[Mulgara-dev] configuration, source layout, build structure, etc.

Fri Dec 3 18:05:10 UTC 2010

Hi Gregg,

The Mulgara build system is a frightening place. Every so often I've
had a go at cleaning up parts of it, but most of the time I just
pretend that it works so that I can go ahead and write code.

For some history....

The build system was first put together some time around 2002. Several
things have changed since then, including the capabilities of Ant, the
version of Java (we started on Java 1.4 Beta), and many of the
libraries that we use. As a result, you'll see a some things that are
there purely for historical reasons that people didn't know could be
removed. There are also systems that have evolved over time, resulting
in a system that is more complex than if it were simply thrown out and
re-written.

One of the reasons for the directory split in src/jar is for the
purpose of creating self-contained modules that can be joined together
in various configurations. The obvious examples here are the resolvers
and content handlers (since these are loaded dynamically), but extends
throughout the system.

For instance, a binary client needs to have a SPARQL/TQL parser so
that it can parse queries and send the binary request to the server.
The core of the database does not require a parser, but most of the
time you'll want one attached (any SPARQL endpoint needs it). So the
parser needs to be in its own module.

The Ant targets then try to pick up the modules needed (as a Jar) and
glue them together. It would be possible to pick up everything
directly from class files, but it would make the build targets vastly
more complex. However, the granular approach has led to some problems
as well (as you're seeing). Also things are more granular than they
ought to be. A little while back I did some work to merge a number of
things that are *always* needed in the kernel (I used "query" for
this), but a lot more can be done there.

Incidentally, I did *not* create this build system. I can name the
people who did, and I can tell you how much I complained about it at
the time. However, it works, I'm used to it, and the time investment
to fix it is something I'd prefer to spend elsewhere, so most of the
time I just work with it.

Now on to your questions...

On Fri, Dec 3, 2010 at 8:35 AM, Gregg Reynolds <dev at mobileink.com> wrote:
> Trying to get a handle on the source directory structure and build logic, I
> decided see what would happen if the code were laid out on the orthodox Java
> model.  The way the source tree is stuctured now is a little complicated,
> for me at least, and the Ant build files look pretty complicated, at least
> for an Ant newbie.

They're complex even for someone experienced in Ant. The root
build.xml and common.xml are the tough parts. Fortunately the
build.xml associated with all of the source directories follow a
pattern and are reasonably straightforward, so that helps a little.

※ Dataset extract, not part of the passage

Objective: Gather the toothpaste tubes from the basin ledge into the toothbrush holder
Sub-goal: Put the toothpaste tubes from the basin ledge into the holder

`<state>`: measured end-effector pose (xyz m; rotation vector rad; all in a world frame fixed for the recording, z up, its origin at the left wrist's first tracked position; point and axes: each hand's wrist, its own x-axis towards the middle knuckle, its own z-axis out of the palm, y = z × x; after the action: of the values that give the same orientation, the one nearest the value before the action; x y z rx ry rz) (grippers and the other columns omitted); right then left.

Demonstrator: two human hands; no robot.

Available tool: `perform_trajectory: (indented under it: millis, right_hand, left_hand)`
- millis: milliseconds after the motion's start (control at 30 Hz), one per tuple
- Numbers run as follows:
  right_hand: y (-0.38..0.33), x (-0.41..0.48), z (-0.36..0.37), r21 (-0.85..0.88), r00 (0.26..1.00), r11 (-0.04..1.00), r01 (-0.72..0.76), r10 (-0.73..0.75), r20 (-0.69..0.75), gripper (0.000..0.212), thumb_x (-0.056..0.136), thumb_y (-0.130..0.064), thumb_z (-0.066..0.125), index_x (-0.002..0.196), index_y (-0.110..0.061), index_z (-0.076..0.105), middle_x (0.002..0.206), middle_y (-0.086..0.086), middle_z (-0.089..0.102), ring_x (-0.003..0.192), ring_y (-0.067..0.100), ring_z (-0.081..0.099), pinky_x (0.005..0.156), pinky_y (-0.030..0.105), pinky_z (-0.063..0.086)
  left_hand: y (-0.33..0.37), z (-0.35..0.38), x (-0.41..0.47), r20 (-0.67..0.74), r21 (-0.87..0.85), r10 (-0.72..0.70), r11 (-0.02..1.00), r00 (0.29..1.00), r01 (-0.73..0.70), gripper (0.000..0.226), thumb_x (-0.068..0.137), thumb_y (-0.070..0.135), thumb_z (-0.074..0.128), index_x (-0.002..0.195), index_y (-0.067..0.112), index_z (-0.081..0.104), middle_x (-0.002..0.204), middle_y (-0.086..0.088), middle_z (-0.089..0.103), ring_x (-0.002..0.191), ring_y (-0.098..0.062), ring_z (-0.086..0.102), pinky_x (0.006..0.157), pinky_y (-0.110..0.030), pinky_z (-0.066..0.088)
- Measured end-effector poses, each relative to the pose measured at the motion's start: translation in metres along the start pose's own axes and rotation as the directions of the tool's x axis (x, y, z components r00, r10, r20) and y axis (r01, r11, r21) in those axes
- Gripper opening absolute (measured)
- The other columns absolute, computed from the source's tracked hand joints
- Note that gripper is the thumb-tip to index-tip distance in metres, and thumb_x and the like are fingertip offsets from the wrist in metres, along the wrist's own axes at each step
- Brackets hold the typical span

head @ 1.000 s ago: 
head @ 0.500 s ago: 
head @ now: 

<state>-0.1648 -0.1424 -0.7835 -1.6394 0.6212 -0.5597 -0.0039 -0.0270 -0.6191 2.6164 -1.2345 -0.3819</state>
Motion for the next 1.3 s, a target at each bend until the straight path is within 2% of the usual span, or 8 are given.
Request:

> So I rearranged the source tree to make the paths match the package names.
>  I used to be pretty skeptical about the wisdom of this, but it has the
> advantage that the package structure becomes visible.  The way the code is
> currently organized, it's a real pain in the neck to find all the files for
> a package (at least for some packages), since they are not stored in the
> matching dir structure.  For example, source files for org.mulgara.server
> are stored in src/jar/query/java/org/mulgara/server, and
> src/jar/server/java/org/mulgara/server.
> YMMV, but for me this arrangement is pretty opaque.  Presumably the idea is
> to distribute source files under dirs named by functionality (e.g.
> src/jar/query).  The problem of course is that if you're looking at a source
> file, the package names don't tell you where to find the source files, as
> they do under an orthodox layout.  A Real Pain, in my experience.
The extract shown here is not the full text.